Dalton v. Memminger
This text of 67 A.D.3d 1350 (Dalton v. Memminger) is published on Counsel Stack Legal Research, covering Appellate Division of the Supreme Court of the State of New York primary law. Counsel Stack provides free access to over 12 million legal documents including statutes, case law, regulations, and constitutions.
Opinion
Appeals from an order of the Supreme Court, Erie County (Timothy J. Drury, J.), entered September 25, 2008 in a personal injury action. The order, among other things, denied the motion of defendant Depew Union Free School District to dismiss the complaint against it.

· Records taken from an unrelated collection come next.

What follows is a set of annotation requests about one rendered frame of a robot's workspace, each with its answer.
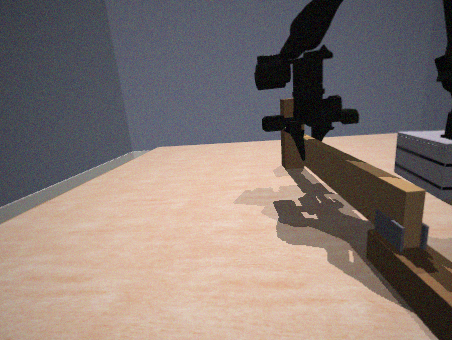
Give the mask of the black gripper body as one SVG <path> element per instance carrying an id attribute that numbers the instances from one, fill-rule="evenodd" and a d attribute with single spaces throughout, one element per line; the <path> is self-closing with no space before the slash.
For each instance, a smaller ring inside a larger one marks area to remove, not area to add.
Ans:
<path id="1" fill-rule="evenodd" d="M 293 105 L 296 101 L 297 94 L 304 94 L 304 98 L 316 98 L 317 95 L 324 94 L 322 84 L 302 85 L 294 86 L 292 97 Z M 331 127 L 332 122 L 341 122 L 342 124 L 355 124 L 358 123 L 358 112 L 355 109 L 341 109 L 340 114 L 332 115 L 332 121 L 330 124 L 321 124 L 315 127 Z M 264 116 L 262 119 L 262 129 L 266 132 L 282 131 L 284 127 L 288 131 L 301 130 L 301 125 L 305 125 L 302 119 L 295 120 L 294 117 L 284 118 L 282 115 Z"/>

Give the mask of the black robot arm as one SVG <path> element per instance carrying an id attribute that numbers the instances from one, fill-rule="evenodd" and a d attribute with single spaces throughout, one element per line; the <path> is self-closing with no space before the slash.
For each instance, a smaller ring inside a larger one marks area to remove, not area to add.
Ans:
<path id="1" fill-rule="evenodd" d="M 325 44 L 318 51 L 306 52 L 317 48 L 330 27 L 331 22 L 343 0 L 311 0 L 294 18 L 290 25 L 290 36 L 280 54 L 258 56 L 254 72 L 258 90 L 285 88 L 291 80 L 293 86 L 322 83 L 322 60 L 331 59 L 332 53 Z M 452 96 L 452 0 L 443 0 L 447 47 L 445 55 L 435 58 L 438 70 L 437 82 L 441 81 L 445 90 Z M 303 58 L 297 59 L 303 54 Z M 291 60 L 293 59 L 293 60 Z M 299 97 L 298 97 L 299 96 Z M 293 112 L 294 119 L 302 119 L 309 127 L 330 124 L 332 115 L 340 114 L 341 97 L 338 95 L 322 99 L 304 98 L 297 94 Z"/>

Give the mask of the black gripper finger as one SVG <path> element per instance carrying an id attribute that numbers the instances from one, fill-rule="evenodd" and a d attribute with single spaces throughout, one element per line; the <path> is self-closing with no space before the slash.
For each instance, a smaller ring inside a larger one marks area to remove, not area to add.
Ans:
<path id="1" fill-rule="evenodd" d="M 334 127 L 311 127 L 311 137 L 315 138 L 322 142 L 324 136 L 328 133 L 329 130 L 333 130 Z"/>
<path id="2" fill-rule="evenodd" d="M 299 154 L 301 156 L 301 159 L 305 161 L 304 130 L 301 129 L 296 131 L 288 131 L 285 128 L 284 131 L 292 136 L 299 151 Z"/>

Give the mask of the long wooden rail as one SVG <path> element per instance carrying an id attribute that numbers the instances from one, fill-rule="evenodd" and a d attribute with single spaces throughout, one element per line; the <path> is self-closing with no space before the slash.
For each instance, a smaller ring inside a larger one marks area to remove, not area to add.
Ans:
<path id="1" fill-rule="evenodd" d="M 417 248 L 426 190 L 304 134 L 305 161 L 291 154 L 375 225 L 376 209 L 405 227 L 403 248 Z"/>

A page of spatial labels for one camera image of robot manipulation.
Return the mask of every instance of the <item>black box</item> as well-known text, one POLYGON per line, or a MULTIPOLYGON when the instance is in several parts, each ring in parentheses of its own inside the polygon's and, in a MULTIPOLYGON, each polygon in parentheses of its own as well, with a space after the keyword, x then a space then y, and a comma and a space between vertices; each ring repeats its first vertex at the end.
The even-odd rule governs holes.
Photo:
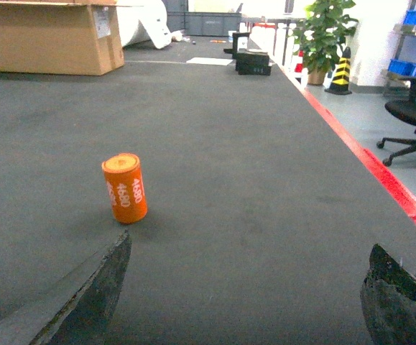
POLYGON ((266 52, 238 51, 236 53, 236 63, 245 63, 247 65, 264 65, 270 62, 270 56, 266 52))
POLYGON ((245 65, 240 64, 238 69, 239 75, 270 75, 272 66, 268 65, 245 65))

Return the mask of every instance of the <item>cardboard box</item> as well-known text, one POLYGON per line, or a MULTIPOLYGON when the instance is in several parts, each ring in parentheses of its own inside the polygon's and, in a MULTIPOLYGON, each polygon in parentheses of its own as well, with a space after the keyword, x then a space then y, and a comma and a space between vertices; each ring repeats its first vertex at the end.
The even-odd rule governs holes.
POLYGON ((115 7, 0 1, 0 72, 103 75, 123 64, 115 7))

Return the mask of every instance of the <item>gray storage bin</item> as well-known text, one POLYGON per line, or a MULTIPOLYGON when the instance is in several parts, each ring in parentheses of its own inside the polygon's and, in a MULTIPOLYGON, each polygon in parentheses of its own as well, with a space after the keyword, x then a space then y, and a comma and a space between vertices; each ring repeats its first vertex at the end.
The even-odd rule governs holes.
POLYGON ((186 12, 185 32, 192 36, 226 37, 239 29, 240 13, 186 12))
POLYGON ((185 29, 185 12, 168 12, 167 27, 171 32, 185 29))

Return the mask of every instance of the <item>potted plant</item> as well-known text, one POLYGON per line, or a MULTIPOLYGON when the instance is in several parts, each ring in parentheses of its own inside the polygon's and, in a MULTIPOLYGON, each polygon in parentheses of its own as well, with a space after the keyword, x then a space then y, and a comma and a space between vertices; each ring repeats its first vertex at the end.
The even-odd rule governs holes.
POLYGON ((309 84, 323 84, 325 74, 336 68, 346 37, 354 35, 358 22, 343 11, 355 5, 353 0, 315 0, 305 7, 307 19, 299 23, 292 35, 303 51, 309 84))

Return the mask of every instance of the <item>orange cylinder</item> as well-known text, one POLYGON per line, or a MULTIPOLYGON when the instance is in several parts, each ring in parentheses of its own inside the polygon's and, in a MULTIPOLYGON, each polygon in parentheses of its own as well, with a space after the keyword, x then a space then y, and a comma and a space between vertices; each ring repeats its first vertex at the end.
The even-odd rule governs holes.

Now, upon the stipulation of discontinuance signed by the attorneys for the parties on September 25, 2009 and filed in the Erie County Clerk’s Office on October 27, 2009,
It is hereby ordered that said appeal taken by defendant Village of Depew is unanimously dismissed upon stipulation and the order is modified on the law by granting the motion and dismissing the complaint against defendant Depew Union Free School District and as modified the order is affirmed without costs.
Memorandum: Plaintiffs commenced this action seeking damages for injuries allegedly sustained by Jacqueline A. Dalton (plaintiff) when she was struck by a vehicle while attempting to cross a state highway on foot, on her way to Depew High School. Prior to the start of the school day, plaintiff had crossed the road to smoke a cigarette outside a local pizza parlor located across the street from the school, and she was returning to school when she was struck by the vehicle. Despite the existence of a traffic signal, crosswalk, and a crossing guard at an intersection a short distance down the road, plaintiff did not cross the street at that intersection. According to plaintiffs, Depew Union Free School District (defendant) was negligent in failing, inter alia, to supervise its students in a proper manner and to ensure the safety of students crossing the street.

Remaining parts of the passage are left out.